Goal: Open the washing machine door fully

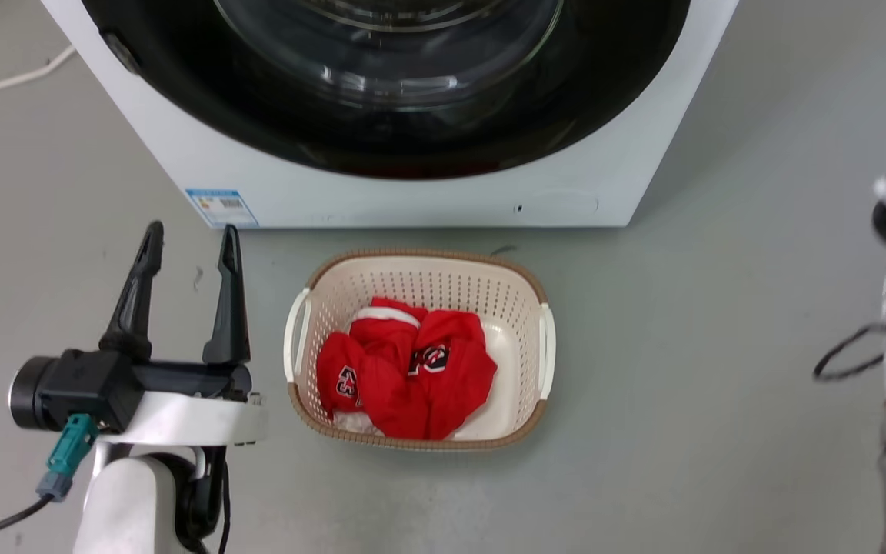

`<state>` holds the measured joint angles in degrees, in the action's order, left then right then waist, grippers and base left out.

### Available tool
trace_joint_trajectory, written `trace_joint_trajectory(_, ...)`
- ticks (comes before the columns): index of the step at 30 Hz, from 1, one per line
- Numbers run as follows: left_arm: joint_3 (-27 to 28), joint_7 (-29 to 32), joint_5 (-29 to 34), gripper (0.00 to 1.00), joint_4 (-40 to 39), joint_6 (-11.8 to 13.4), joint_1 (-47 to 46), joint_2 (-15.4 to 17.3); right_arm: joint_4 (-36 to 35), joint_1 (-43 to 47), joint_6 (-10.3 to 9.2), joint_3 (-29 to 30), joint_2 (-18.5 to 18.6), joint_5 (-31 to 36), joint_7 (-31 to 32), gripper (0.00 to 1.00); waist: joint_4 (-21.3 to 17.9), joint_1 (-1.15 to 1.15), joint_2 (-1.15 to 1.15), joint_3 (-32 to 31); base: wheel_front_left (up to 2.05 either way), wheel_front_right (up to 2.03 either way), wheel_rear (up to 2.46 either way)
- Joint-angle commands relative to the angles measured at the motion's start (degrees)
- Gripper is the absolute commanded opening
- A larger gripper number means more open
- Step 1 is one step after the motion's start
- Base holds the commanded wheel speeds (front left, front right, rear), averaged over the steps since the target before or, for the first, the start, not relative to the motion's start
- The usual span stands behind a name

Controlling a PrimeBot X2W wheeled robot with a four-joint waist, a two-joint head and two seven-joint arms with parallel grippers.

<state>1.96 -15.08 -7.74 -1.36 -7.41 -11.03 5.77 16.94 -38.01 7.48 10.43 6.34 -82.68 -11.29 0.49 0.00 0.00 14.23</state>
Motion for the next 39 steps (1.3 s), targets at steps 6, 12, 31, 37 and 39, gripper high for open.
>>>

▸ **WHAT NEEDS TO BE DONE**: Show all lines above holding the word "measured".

▸ **ANSWER SECTION**:
`<state>` holds the measured joint angles in degrees, in the action's order, left then right then waist, grippers and base left out.
- Joint-angle commands relative to the angles measured at the motion's start (degrees)

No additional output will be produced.